The input schema has 100% description coverage, with one parameter 'include_body' fully documented. The description doesn't add any parameter-specific information beyond the schema, such as examples or implications of setting 'include_body' to true. Baseline 3 is appropriate since the schema handles the parameter documentation.

Input schemas describe structure but not intent. Descriptions should explain non-obvious parameter relationships and valid value ranges.

Purpose4/5

Does the description clearly state what the tool does and how it differs from similar tools?

The description clearly states the tool's purpose: 'See all sibling tasks to the left of current focus' with the verb 'see' and resource 'sibling tasks'. It distinguishes from siblings like 'get_current_task' (single task) and 'get_completed_tasks' (all completed tasks) by focusing on leftward siblings.

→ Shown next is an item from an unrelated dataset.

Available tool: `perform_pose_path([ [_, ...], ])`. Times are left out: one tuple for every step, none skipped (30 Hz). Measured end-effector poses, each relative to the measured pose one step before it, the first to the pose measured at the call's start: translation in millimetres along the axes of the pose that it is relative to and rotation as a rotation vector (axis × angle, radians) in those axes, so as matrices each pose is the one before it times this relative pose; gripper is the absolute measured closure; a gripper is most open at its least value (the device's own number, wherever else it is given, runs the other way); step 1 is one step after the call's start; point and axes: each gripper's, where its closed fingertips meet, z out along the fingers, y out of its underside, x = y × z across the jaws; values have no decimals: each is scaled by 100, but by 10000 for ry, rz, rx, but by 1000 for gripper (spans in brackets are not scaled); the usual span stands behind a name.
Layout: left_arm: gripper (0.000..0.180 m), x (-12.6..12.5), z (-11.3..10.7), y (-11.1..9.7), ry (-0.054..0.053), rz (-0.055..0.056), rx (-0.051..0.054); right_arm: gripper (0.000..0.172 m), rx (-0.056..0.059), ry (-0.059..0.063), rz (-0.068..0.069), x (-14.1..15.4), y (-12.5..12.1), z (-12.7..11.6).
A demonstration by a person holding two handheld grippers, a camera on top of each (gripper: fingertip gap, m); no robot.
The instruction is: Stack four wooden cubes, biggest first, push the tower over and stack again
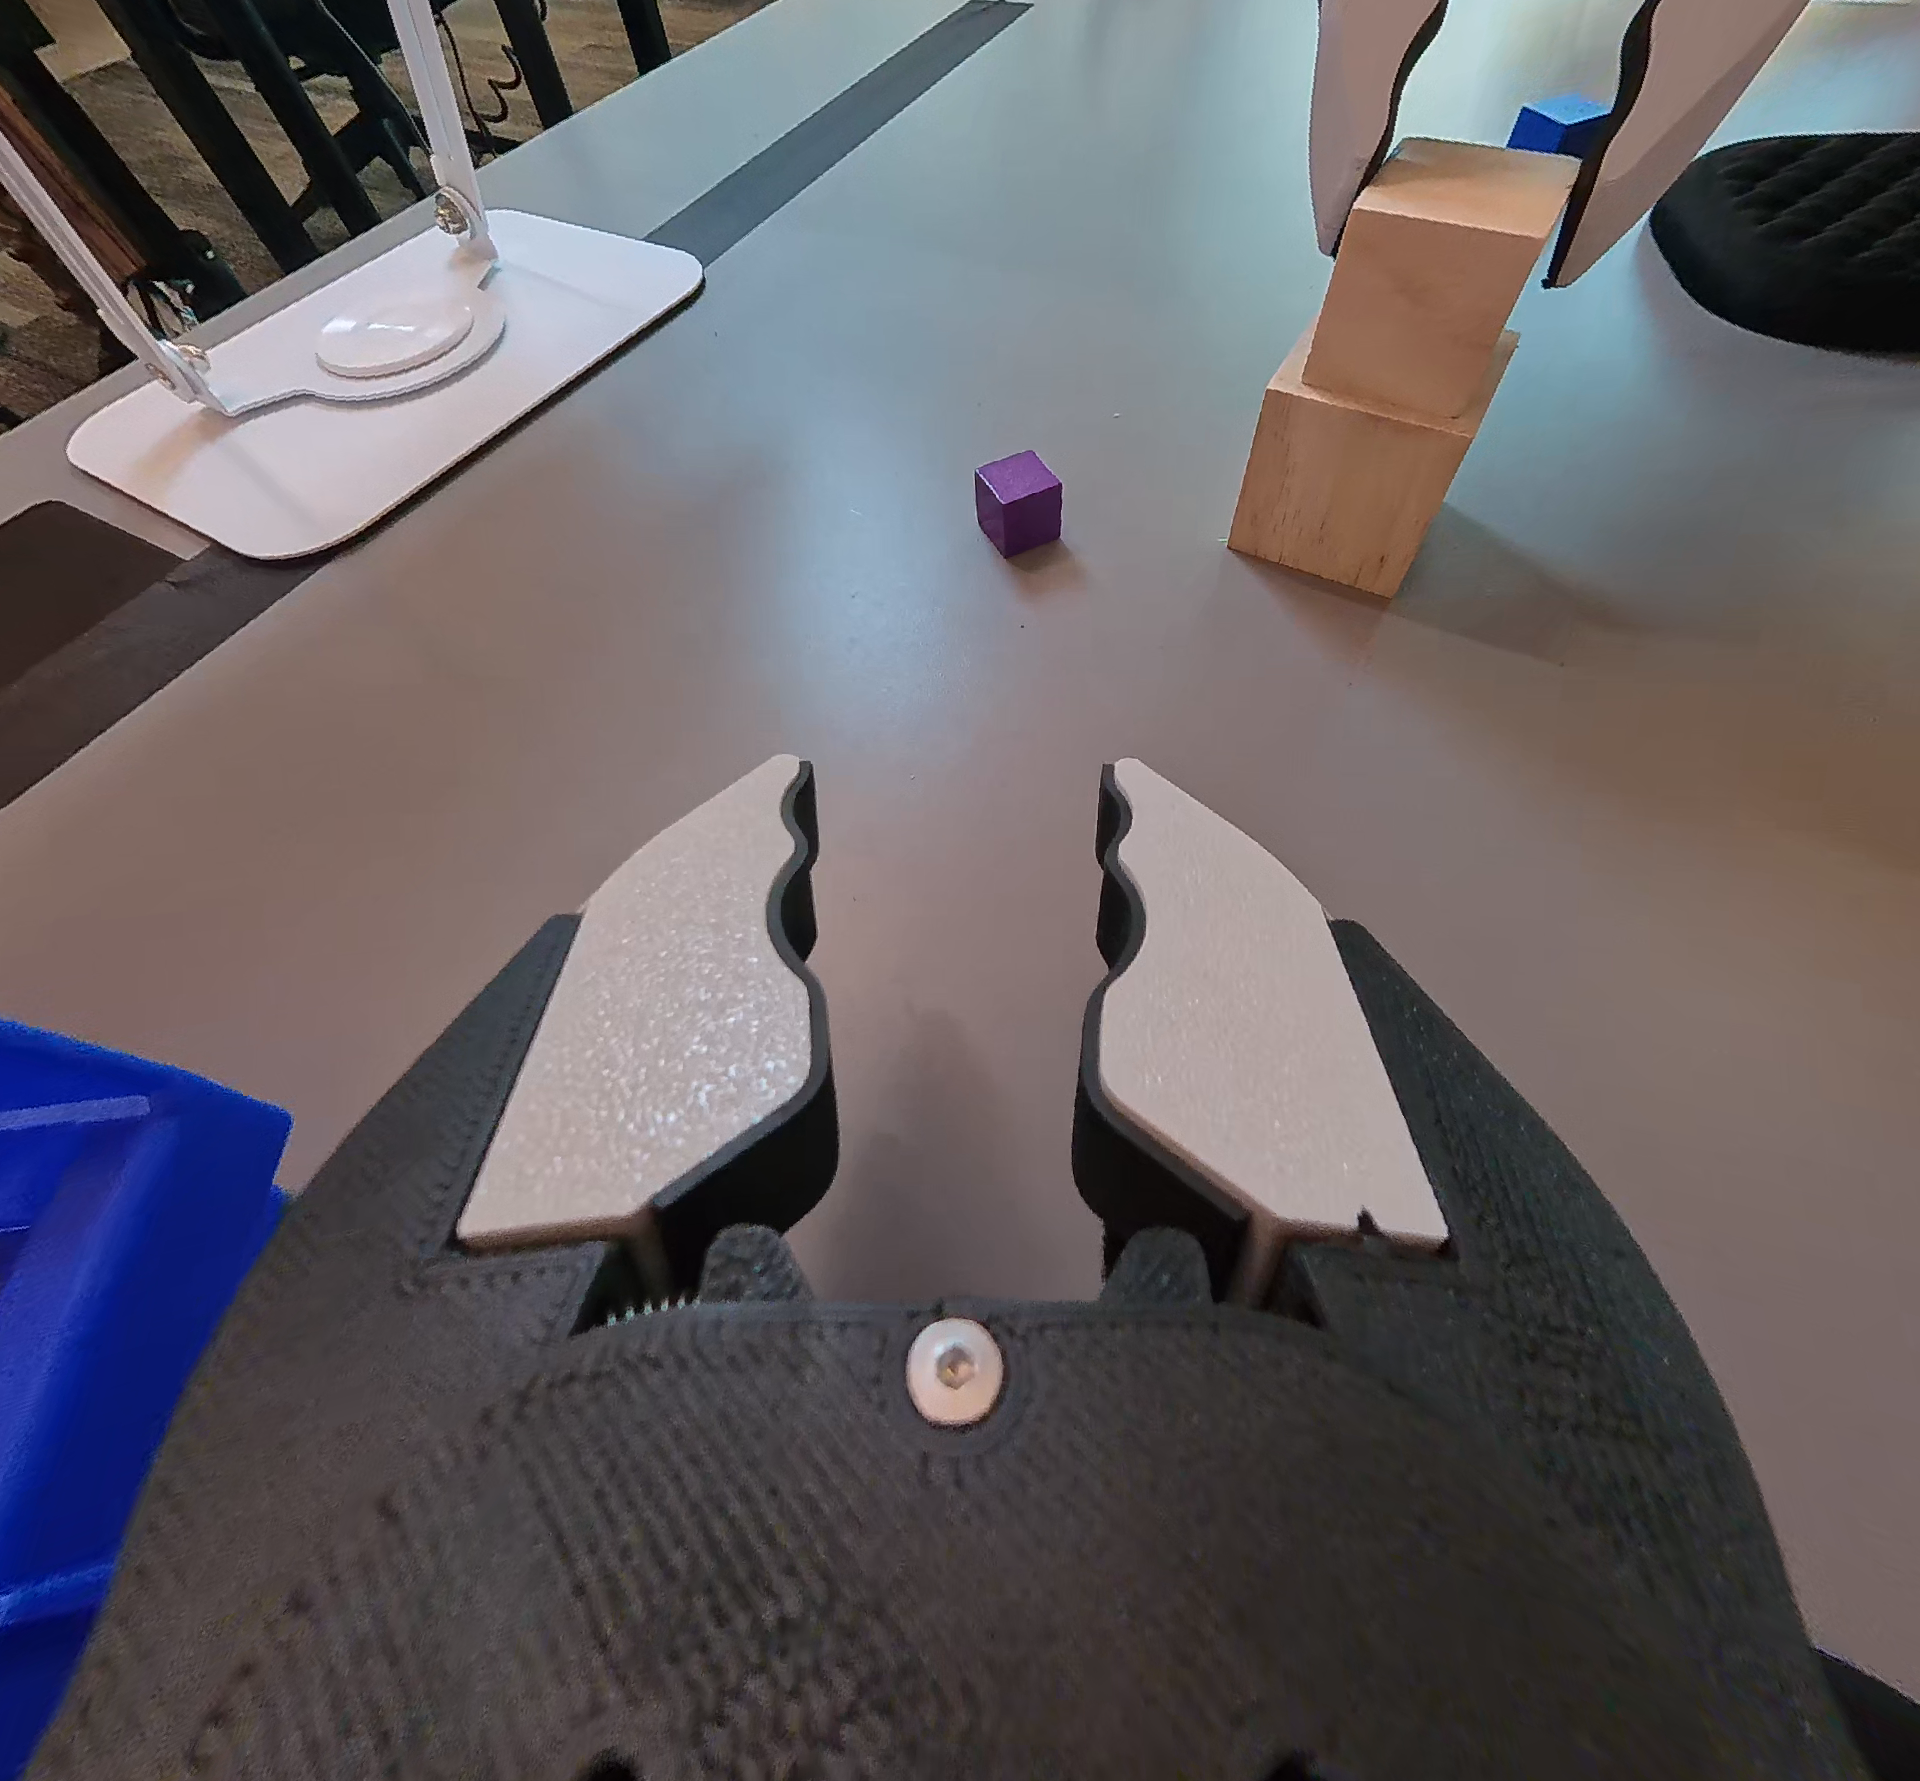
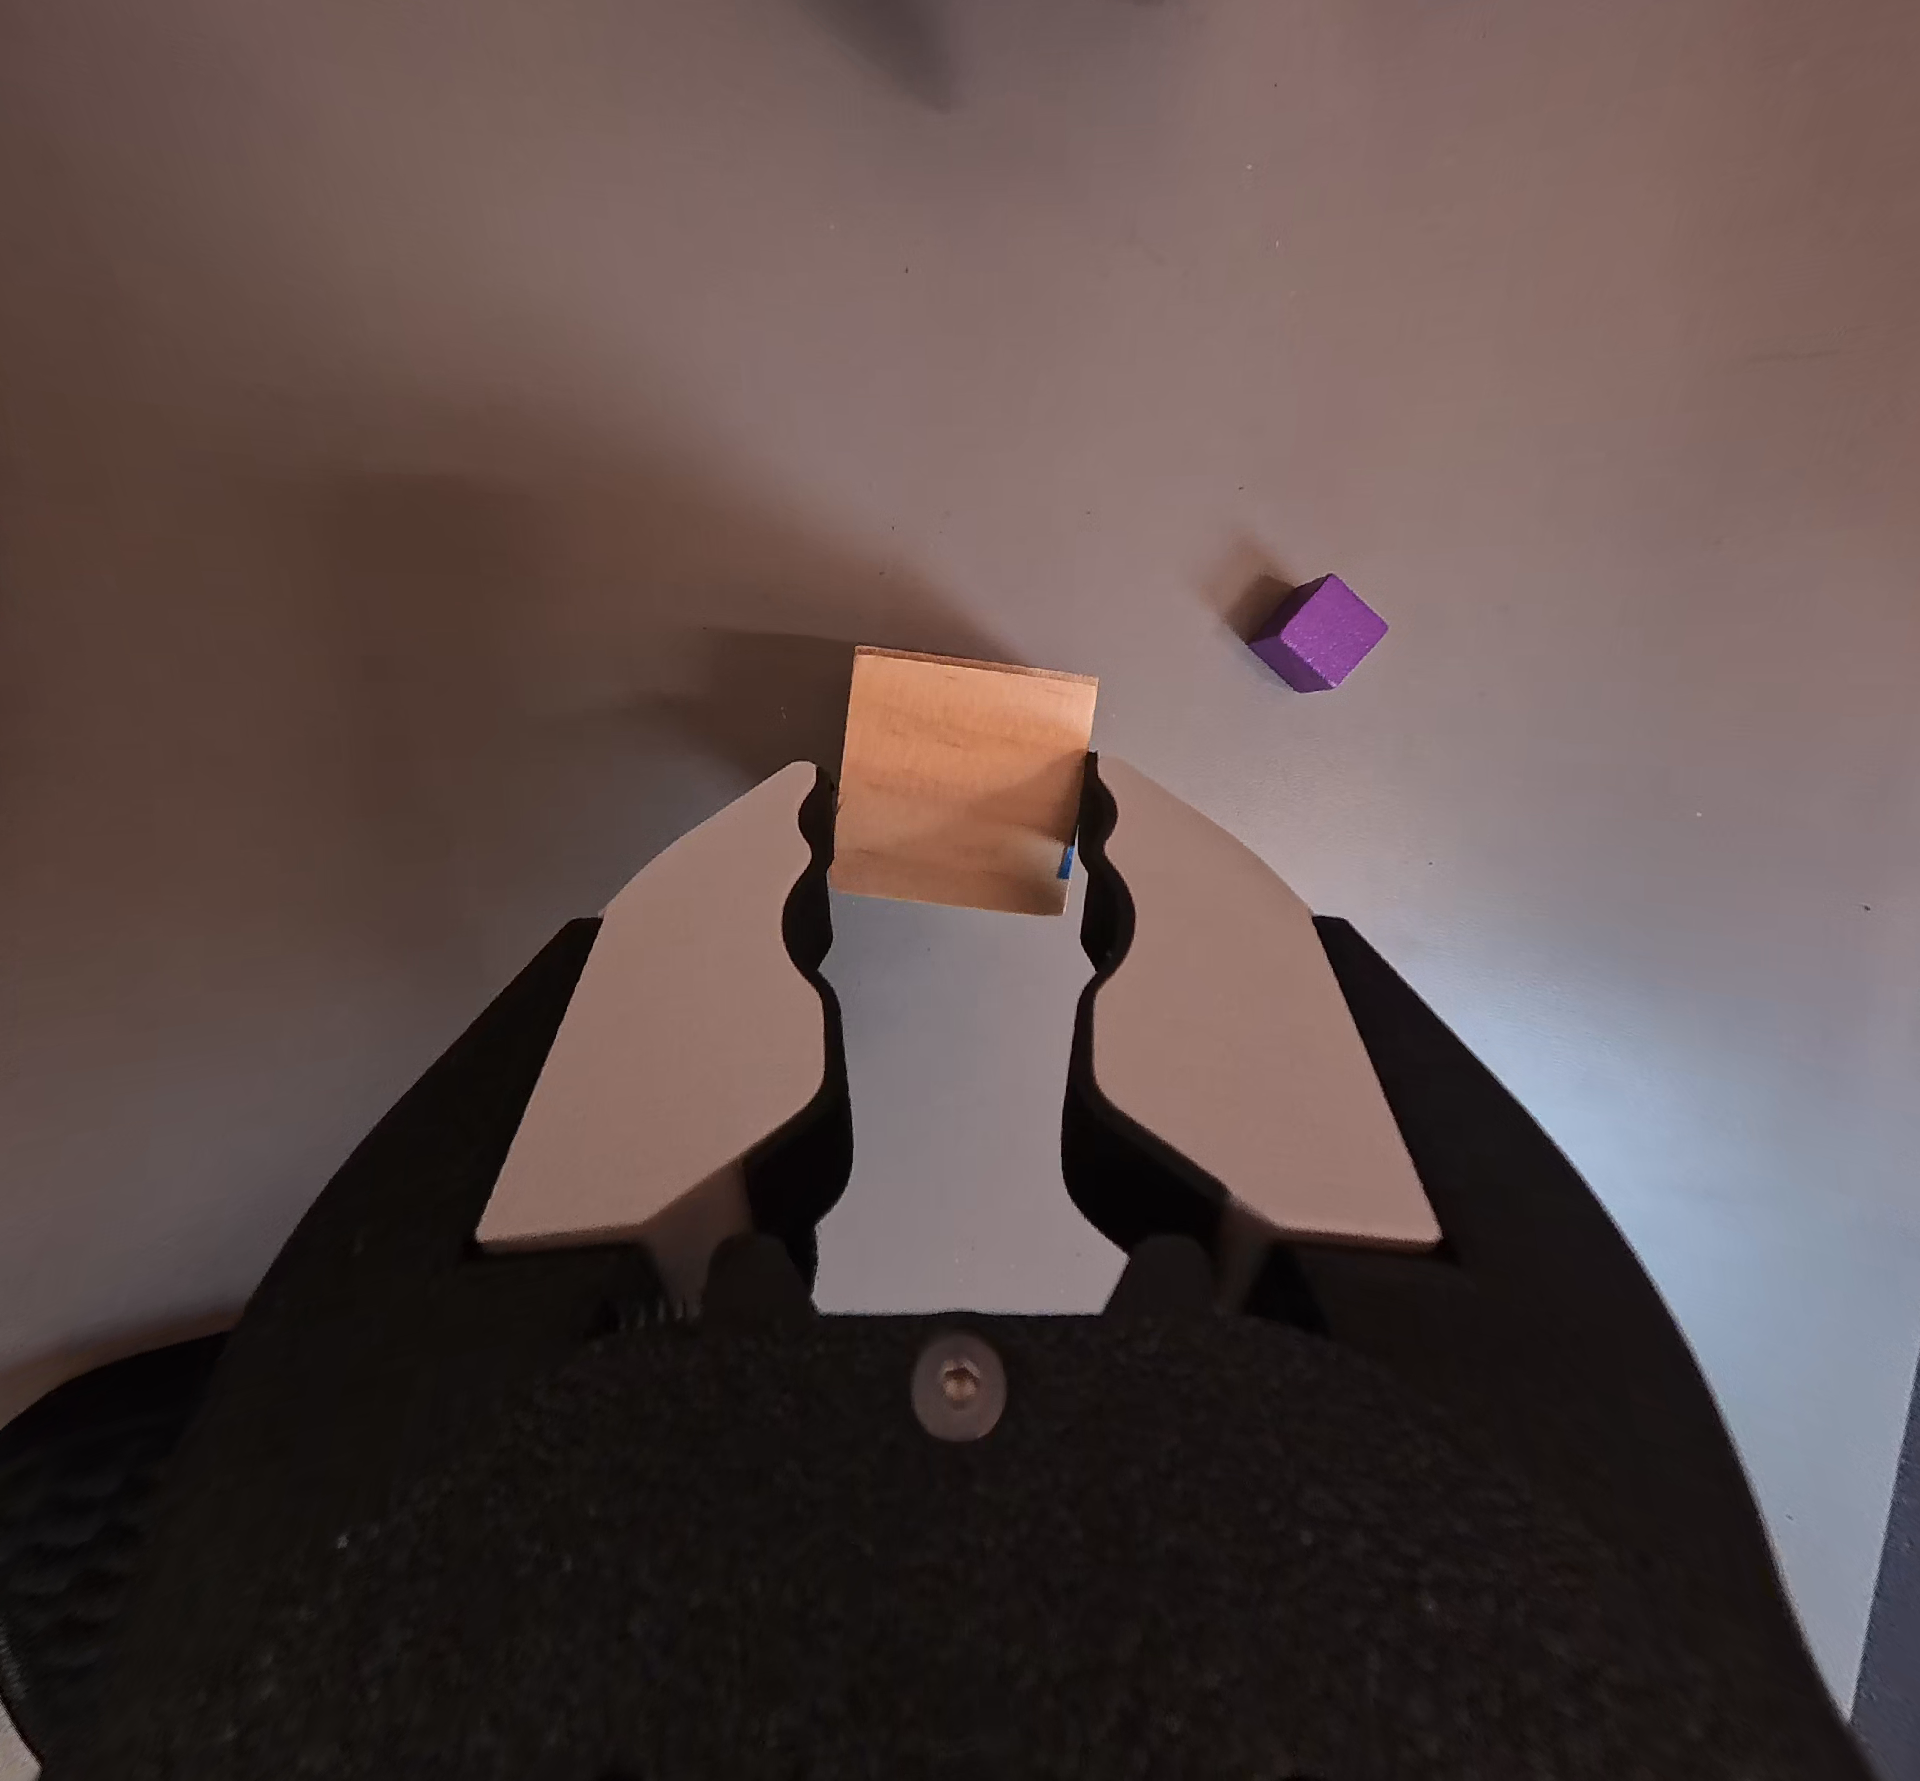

However, it doesn't explicitly contrast with 'get_stack_overview' which might show a broader view.

Agents choose between tools based on descriptions. A clear purpose with a specific verb and resource helps agents select the right tool.

Usage Guidelines3/5

Does the description explain when to use this tool, when not to, or what alternatives exist?

The description implies usage context: 'Helpful for understanding your position in the current task sequence' suggests using it when orientation is needed. It doesn't provide explicit when-not-to-use guidance or name alternatives like 'get_stack_overview' for different perspectives, leaving some ambiguity.

Agents often have multiple tools that could apply. Explicit usage guidance like "use X instead of Y when Z" prevents misuse.